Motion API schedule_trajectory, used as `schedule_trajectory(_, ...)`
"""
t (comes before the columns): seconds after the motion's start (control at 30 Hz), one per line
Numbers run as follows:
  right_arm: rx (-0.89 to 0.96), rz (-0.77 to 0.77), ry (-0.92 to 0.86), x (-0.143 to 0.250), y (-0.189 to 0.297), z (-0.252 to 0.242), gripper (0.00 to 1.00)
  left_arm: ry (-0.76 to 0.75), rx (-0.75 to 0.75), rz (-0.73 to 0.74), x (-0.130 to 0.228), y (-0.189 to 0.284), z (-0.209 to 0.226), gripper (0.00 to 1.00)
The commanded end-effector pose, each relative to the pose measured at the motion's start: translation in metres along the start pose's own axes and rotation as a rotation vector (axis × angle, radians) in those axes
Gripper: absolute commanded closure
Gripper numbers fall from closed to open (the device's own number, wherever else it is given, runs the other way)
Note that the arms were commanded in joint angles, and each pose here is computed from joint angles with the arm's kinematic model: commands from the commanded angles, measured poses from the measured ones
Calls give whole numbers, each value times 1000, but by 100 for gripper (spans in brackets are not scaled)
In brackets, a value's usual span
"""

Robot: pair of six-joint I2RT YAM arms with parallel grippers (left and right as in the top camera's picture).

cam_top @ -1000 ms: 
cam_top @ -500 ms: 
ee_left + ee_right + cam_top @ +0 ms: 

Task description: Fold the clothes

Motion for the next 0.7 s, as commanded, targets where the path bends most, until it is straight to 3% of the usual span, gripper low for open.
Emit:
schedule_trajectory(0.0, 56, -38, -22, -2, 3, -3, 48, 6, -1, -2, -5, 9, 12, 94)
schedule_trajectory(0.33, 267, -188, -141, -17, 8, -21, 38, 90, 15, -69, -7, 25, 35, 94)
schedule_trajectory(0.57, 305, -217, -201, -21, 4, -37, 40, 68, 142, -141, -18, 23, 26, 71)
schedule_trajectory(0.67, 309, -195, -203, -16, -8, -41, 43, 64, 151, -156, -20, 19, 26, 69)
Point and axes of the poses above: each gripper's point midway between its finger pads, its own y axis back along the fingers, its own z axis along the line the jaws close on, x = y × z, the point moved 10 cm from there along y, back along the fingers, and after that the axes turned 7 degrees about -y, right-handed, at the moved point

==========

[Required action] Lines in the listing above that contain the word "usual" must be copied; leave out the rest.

[Result of the exercise]
In brackets, a value's usual span
Motion for the next 0.7 s, as commanded, targets where the path bends most, until it is straight to 3% of the usual span, gripper low for open.

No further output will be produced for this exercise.